Arguments in Nance v. Ward stem from petitioner Michael Nance's attempt to challenge the planned use of lethal injection to execute him. Nance, who claims that his underlying health conditions would make lethal injection especially painful and constitute cruel and unusual punishment, lodged his challenge under Section 1983 of the Civil Rights Act of 1871.

Georgia has argued that since lethal injection is the only statutorily approved method of execution in the state, Nance is really seeking to stop the state from executing him at all, which makes his claim a habeas corpus claim.

And because Nance has already brought a habeas petition challenging his death sentence, he is barred from bringing another by the restrictions on successive habeas petitions, according to Stephen J. Petrany of the Georgia Department of Law, who argued for the state's Department of Corrections.

That apparent Catch-22 seemed to worry some of the justices, including Justice Stephen Breyer, who wondered what would happen if a state changed its method of execution over time.

If a prisoner objected to the new method of execution but had already filed habeas petitions concerning other matters, could the prisoner still challenge that new method?
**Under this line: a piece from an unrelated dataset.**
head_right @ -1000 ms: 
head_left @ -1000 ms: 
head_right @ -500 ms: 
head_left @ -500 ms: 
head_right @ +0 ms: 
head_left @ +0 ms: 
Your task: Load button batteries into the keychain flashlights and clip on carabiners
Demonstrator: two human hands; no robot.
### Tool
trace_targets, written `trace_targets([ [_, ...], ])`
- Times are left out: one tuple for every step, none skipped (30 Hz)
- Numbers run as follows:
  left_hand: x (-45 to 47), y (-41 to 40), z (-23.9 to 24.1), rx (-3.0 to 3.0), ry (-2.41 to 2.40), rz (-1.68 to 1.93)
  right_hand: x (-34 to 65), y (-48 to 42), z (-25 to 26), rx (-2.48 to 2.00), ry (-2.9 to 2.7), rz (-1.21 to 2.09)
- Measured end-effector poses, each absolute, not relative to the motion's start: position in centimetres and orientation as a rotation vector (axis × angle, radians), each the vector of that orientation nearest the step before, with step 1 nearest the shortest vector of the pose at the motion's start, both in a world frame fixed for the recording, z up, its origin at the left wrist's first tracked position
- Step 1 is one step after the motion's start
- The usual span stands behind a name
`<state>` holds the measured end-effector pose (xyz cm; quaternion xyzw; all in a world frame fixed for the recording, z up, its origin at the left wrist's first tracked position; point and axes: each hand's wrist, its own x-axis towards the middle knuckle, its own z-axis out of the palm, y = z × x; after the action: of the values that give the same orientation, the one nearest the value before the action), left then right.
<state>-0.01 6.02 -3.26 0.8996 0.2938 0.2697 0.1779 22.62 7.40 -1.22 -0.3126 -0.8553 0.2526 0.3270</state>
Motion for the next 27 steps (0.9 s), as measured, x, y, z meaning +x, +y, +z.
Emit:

Justice Breyer asked.

No, Petrany admitted.

"You're saying he should file in habeas, and by the way he can't," Justice Breyer pointed out.

Justice Elena Kagan took issue with Georgia's insistence that the method of execution is part of the death sentence, so a challenge to the method constitutes a challenge to the sentence.
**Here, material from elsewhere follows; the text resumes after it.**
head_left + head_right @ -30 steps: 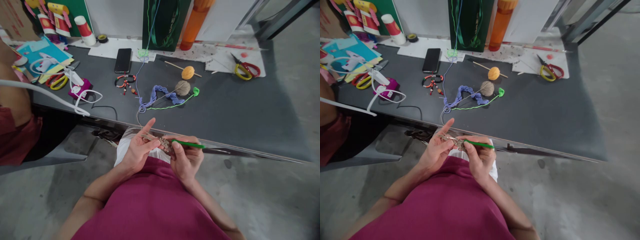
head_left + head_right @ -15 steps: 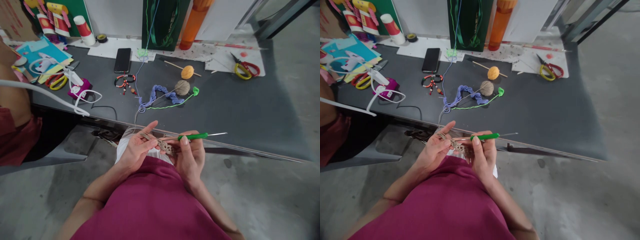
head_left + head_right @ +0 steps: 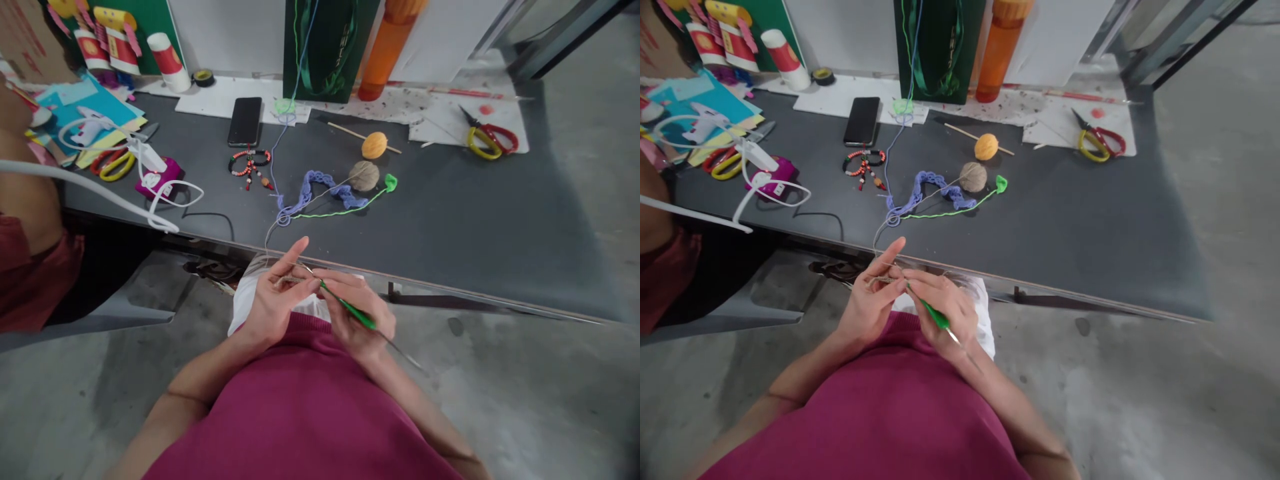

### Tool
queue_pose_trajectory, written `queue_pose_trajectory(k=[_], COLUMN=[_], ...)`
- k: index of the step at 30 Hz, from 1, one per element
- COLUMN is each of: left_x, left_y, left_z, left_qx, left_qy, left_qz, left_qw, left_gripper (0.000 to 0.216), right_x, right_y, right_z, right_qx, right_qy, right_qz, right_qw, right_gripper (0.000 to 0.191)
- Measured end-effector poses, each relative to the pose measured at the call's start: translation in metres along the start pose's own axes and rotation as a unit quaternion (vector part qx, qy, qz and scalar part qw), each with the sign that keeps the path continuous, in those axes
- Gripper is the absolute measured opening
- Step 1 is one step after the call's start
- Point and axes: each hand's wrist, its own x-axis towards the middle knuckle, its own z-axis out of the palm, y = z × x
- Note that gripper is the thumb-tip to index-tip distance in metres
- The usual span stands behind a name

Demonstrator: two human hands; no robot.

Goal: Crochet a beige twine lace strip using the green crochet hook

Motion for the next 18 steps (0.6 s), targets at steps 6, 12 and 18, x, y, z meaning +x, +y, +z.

"Doesn't Georgia law itself separate the sentence of death from the method of execution?" Justice Kagan asked. She read several of Georgia's statutes aloud to make her point.

"Here you have a statute. It says what it says," she insisted, adding, "So I guess I just don't see what argument you have here."
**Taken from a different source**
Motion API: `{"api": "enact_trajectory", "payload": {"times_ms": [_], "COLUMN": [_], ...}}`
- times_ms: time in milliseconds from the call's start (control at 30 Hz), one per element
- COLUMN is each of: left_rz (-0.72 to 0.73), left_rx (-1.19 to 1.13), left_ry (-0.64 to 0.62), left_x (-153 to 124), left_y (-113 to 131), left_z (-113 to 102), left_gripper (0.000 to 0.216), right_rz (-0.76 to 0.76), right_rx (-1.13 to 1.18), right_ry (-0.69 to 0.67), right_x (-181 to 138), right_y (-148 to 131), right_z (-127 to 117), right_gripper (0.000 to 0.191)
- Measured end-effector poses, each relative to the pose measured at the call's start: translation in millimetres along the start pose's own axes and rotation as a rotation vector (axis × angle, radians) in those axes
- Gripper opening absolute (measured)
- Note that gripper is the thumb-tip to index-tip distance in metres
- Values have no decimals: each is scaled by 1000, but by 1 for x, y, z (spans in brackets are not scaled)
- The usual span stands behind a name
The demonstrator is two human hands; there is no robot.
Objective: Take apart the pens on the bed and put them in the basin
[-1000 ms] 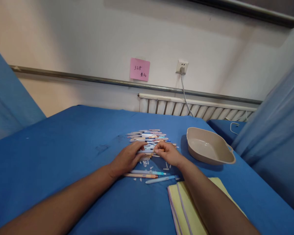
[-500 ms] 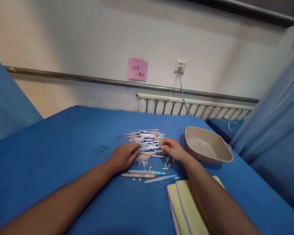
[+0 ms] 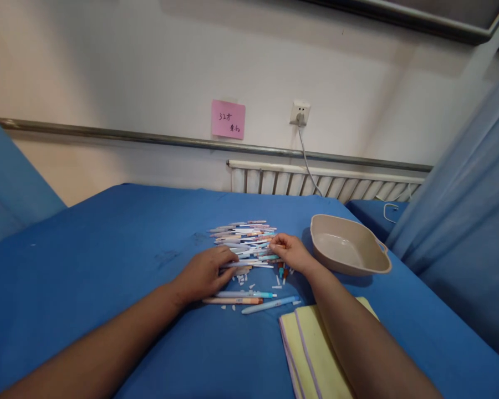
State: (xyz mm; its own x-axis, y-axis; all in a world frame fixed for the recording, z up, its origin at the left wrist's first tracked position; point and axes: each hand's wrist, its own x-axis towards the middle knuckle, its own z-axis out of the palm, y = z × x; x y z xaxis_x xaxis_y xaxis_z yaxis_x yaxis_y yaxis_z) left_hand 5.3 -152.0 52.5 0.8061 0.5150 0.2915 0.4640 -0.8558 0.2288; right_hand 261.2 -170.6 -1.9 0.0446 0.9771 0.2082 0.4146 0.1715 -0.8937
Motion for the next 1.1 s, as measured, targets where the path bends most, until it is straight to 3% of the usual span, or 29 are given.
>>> {"api": "enact_trajectory", "payload": {"times_ms": [267, 400, 733, 867, 1100], "left_rz": [17, 48, -190, -194, -88], "left_rx": [26, 62, -113, -170, -38], "left_ry": [48, -42, 27, 68, 129], "left_x": [0, -1, -2, 0, 3], "left_y": [-3, -8, -27, -26, -17], "left_z": [-6, -12, -34, -18, 16], "left_gripper": [23, 25, 26, 24, 24], "right_rz": [9, 16, -54, -173, -276], "right_rx": [-45, -71, -173, -228, -376], "right_ry": [5, 0, -16, -73, -125], "right_x": [1, -2, -4, -6, -16], "right_y": [0, -6, -7, -13, -32], "right_z": [1, 1, 3, 6, 15], "right_gripper": [13, 13, 12, 10, 13]}}
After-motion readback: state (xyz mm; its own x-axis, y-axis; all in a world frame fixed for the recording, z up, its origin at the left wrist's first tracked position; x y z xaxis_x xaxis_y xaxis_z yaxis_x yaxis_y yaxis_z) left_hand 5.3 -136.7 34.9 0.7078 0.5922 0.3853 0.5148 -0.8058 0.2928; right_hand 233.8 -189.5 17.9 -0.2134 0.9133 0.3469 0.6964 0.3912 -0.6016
Petrany responded that the Georgia statute makes clear that execution is understood to include only lethal injection.

So why can't Georgia just change its law, Justice Sonia Sotomayor wondered. Florida recently changed a law concerning a single citizen in a matter of days, she said — presumably referring to Florida's dissolution of the special taxing district for Walt Disney World — and Georgia can act just as expeditiously.

Some states would have to go so far as to rewrite their entire constitutions under those circumstances, Petrany replied.

Justices Samuel Alito and Neil Gorsuch expressed sympathy for that position when questioning Nance's counsel, Jenner & Block LLP partner Matthew S. Hellman.

Nance has posited execution by firing squad as a feasible alternative method of execution, but since execution by firing squad is unauthorized in Georgia, the state argues that it would have to change its law to allow it.

"Here you're putting the state to a choice of either changing its law or being frustrated in its ability to carry out a lawful judgment," Justice Gorsuch told Hellman.

Although Nance is required to prove there is a feasible alternative method, that's not the alternative the state is obligated to use, Hellman responded. Georgia could find a method of lethal injection that is constitutional and so doesn't require changing the law.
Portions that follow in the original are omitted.